* Aim of the exercise
Return the data verbatim, without pictures.

* Collected material
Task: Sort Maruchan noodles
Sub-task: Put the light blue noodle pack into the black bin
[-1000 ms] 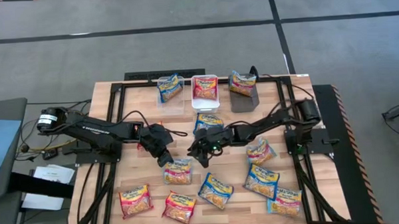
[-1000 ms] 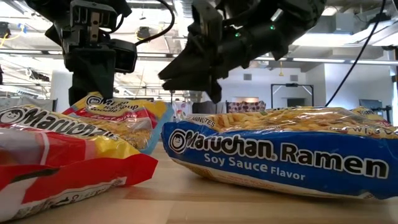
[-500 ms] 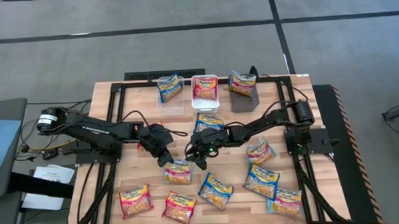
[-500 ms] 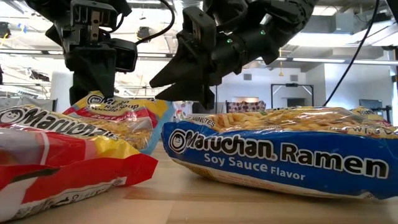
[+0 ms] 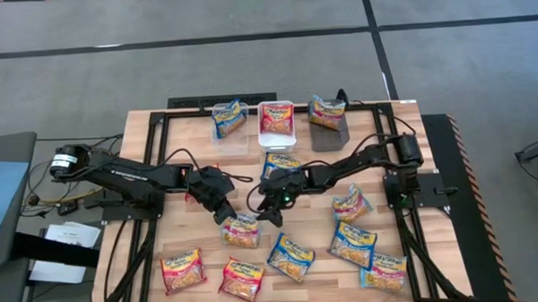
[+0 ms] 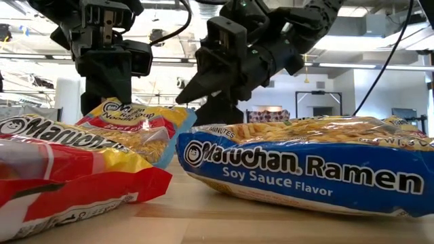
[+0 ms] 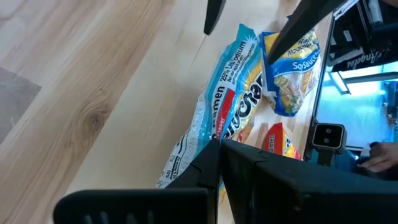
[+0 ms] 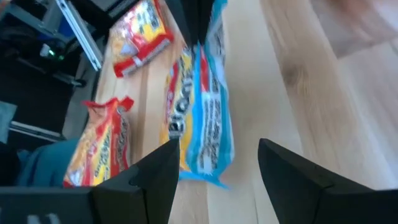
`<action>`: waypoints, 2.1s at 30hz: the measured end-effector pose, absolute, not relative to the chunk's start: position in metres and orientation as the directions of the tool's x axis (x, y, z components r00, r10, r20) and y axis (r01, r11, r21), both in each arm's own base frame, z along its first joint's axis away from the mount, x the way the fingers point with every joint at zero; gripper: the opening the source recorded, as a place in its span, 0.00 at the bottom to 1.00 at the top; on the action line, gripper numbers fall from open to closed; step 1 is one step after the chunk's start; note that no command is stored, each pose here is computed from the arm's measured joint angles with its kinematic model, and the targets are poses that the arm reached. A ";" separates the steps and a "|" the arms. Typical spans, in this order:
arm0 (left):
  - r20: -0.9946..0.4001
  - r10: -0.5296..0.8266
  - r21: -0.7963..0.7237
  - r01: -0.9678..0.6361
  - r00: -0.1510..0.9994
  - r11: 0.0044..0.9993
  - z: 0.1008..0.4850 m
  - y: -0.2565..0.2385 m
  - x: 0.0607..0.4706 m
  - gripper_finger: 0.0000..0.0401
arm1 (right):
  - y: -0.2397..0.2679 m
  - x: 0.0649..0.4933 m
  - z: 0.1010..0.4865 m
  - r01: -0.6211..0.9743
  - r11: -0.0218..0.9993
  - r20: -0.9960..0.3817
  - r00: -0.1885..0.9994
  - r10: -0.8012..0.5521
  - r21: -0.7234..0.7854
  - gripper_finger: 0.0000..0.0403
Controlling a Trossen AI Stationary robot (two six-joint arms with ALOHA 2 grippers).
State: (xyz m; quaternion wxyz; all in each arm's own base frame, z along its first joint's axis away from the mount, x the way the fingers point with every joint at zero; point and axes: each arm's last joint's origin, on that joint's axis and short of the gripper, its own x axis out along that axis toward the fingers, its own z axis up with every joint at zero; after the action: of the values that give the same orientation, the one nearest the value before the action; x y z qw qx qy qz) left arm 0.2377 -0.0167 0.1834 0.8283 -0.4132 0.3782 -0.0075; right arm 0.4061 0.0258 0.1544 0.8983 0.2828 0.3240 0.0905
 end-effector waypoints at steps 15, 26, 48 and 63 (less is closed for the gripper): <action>-0.594 -0.320 -0.692 -0.265 0.738 0.672 0.186 -0.017 0.240 0.00 | 0.033 0.404 0.153 0.041 0.771 -0.540 0.737 0.406 0.635 0.60; -0.591 -0.296 -0.677 -0.263 0.750 0.687 0.187 -0.016 0.241 0.00 | 0.038 0.424 0.139 0.051 0.768 -0.548 0.731 0.407 0.638 0.56; -0.559 -0.289 -0.676 -0.226 0.777 0.701 0.190 -0.016 0.243 0.00 | 0.039 0.431 0.141 0.022 0.731 -0.531 0.701 0.475 0.683 0.03; -0.499 -0.259 -0.696 -0.205 0.827 0.688 0.201 -0.002 0.243 0.00 | 0.029 0.407 0.183 0.028 0.855 -0.641 0.675 0.365 0.517 0.01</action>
State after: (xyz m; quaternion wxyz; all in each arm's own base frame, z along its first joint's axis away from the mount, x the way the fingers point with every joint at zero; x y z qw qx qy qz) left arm 0.2427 -0.0019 0.2009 0.8706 -0.3946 0.2936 -0.0156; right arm 0.4066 0.0287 0.1830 0.8798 0.2513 0.3918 0.0958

* Written answer
Task: Sort Maruchan noodles
Sub-task: Put the light blue noodle pack into the black bin
[-1000 ms] 
[-1000 ms] 
[-500 ms] 
[-500 ms] 
[+0 ms] 
[+0 ms] 
[+0 ms] 
[+0 ms] 
`<action>`: waypoints, 2.1s at 30hz: the measured end-effector pose, absolute, not relative to the chunk's start: position in metres and orientation as the directions of the tool's x axis (x, y, z components r00, r10, r20) and y axis (r01, r11, r21), both in each arm's own base frame, z along its first joint's axis away from the mount, x the way the fingers point with every joint at zero; gripper: the opening the source recorded, as a place in its span, 0.00 at the bottom to 1.00 at the top; on the action line, gripper numbers fall from open to closed; step 1 is one step after the chunk's start; note that no command is stored, each pose here is computed from the arm's measured joint angles with its kinematic model, and the targets are poses that the arm reached. A ";" separates the steps and a "|" the arms. Typical spans, in this order:
arm0 (left):
  - r20: -0.9946..0.4001
  - r10: -0.5296..0.8266
  - r21: -0.7963..0.7237
  - r01: -0.9678..0.6361
  - r00: -0.1510..0.9994
  - r11: 0.0044..0.9993
  - z: 0.1008..0.4850 m
  - y: -0.2565..0.2385 m
  - x: 0.0607..0.4706 m
  - gripper_finger: 0.0000..0.0401
arm1 (right):
  - y: -0.2397..0.2679 m
  - x: 0.0649..0.4933 m
  - z: 0.1010..0.4865 m
  - r01: -0.6211..0.9743
  - r11: -0.0218..0.9993
  - r20: -0.9960..0.3817
  - r00: -0.1885..0.9994
  - r10: -0.8012..0.5521
  - r21: -0.7234..0.7854
  - gripper_finger: 0.0000..0.0403
Controlling a Trossen AI Stationary robot (two six-joint arms with ALOHA 2 grippers).
State: (xyz m; quaternion wxyz; all in each arm's own base frame, z along its first joint's axis away from the mount, x the way the fingers point with every joint at zero; point and axes: each arm's last joint's origin, on that joint's axis and short of the gripper, its own x axis out along that axis toward the fingers, its own z axis up with every joint at zero; after the action: of the values that give the same orientation, the one nearest the value before the action; x y z qw qx qy qz) left arm 0.2377 -0.0167 0.1834 0.8283 -0.4132 0.3782 -0.0075; right arm 0.4061 0.0258 0.1544 0.8983 0.2828 0.3240 0.0905
 end-effector waypoints at steps 15, 26, 48 and 63 (less is closed for the gripper): <action>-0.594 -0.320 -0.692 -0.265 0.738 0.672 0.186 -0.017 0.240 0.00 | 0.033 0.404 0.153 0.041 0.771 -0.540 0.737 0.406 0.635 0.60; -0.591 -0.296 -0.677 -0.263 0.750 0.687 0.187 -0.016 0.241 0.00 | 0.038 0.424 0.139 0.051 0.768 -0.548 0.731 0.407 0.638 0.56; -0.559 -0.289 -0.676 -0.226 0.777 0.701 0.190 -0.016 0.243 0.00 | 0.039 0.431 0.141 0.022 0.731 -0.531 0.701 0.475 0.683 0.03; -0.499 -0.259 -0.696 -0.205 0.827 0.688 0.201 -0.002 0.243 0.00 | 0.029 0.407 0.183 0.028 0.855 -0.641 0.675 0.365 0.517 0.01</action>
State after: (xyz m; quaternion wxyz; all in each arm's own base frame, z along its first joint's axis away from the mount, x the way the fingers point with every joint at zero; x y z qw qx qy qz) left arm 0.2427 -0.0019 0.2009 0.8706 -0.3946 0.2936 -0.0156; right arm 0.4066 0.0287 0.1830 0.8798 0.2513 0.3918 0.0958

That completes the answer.